*Task objective*. Among the records that follow, set down only the lines from the one containing "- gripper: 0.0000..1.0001" to the one containing "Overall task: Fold", both included, exactly.
--- Supplied information Enclosed Below ---
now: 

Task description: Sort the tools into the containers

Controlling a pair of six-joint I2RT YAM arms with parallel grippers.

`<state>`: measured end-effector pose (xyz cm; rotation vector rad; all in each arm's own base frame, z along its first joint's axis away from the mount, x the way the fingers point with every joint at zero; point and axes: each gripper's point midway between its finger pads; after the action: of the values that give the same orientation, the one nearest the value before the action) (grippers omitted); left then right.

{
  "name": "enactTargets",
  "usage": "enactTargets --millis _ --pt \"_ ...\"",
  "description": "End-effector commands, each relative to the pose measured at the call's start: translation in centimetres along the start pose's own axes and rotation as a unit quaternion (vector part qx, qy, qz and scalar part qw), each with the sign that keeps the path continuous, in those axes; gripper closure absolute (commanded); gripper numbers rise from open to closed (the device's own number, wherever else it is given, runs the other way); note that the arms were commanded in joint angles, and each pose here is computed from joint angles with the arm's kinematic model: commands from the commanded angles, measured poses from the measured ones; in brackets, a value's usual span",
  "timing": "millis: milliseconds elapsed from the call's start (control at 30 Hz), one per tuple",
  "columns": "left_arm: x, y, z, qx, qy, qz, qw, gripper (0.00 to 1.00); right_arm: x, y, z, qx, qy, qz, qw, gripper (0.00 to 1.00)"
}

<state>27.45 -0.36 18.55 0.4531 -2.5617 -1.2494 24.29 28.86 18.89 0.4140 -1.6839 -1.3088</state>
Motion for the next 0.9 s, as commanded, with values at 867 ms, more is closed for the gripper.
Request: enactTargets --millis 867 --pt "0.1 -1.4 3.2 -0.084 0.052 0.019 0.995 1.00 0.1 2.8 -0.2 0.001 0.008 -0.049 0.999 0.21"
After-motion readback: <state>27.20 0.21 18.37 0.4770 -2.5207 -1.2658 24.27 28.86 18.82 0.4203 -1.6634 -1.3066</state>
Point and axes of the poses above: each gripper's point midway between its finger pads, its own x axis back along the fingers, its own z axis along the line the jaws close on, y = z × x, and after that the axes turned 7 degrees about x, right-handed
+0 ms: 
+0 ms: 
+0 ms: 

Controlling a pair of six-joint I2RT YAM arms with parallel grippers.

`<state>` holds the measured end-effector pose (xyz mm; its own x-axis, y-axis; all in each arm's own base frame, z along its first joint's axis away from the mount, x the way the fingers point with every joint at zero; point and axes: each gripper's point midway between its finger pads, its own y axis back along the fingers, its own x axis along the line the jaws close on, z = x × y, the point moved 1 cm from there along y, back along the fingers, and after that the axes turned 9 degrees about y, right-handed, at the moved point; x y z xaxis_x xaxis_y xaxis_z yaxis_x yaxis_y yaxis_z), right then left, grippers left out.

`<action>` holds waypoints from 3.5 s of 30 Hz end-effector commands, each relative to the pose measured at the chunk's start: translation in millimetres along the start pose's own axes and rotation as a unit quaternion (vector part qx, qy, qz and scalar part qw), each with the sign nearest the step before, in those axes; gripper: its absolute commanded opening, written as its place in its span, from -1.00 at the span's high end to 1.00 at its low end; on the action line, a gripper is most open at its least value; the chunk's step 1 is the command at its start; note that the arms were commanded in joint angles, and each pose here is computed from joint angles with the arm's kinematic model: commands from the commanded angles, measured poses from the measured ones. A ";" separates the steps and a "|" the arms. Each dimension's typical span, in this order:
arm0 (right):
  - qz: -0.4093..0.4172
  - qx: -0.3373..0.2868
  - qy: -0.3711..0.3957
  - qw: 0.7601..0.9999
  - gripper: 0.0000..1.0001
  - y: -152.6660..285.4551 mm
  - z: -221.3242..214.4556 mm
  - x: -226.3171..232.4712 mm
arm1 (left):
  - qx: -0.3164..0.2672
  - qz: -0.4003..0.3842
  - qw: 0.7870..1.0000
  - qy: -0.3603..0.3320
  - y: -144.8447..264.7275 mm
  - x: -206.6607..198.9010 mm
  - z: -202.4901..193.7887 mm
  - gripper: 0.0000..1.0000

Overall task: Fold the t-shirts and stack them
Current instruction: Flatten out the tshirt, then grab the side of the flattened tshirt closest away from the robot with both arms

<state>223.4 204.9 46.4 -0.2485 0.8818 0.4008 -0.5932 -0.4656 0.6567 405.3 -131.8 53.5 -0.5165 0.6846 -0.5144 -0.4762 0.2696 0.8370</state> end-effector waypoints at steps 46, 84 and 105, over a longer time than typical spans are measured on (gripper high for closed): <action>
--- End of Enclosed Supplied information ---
*Solved exercise*.
  - gripper: 0.0000..1.0001
  - y: -152.6660..285.4551 mm
  - z: -221.3242..214.4556 mm
  - x: -226.3171..232.4712 mm
arm1 (left):
  - qx: -0.3164..0.2672
  - qz: -0.4003..0.3842
  - qw: 0.7870..1.0000
  - qy: -0.3603..0.3320
  - y: -144.8447..264.7275 mm
  - x: -206.6607..198.9010 mm
  - z: -202.4901..193.7887 mm
  - gripper: 0.0000..1.0000

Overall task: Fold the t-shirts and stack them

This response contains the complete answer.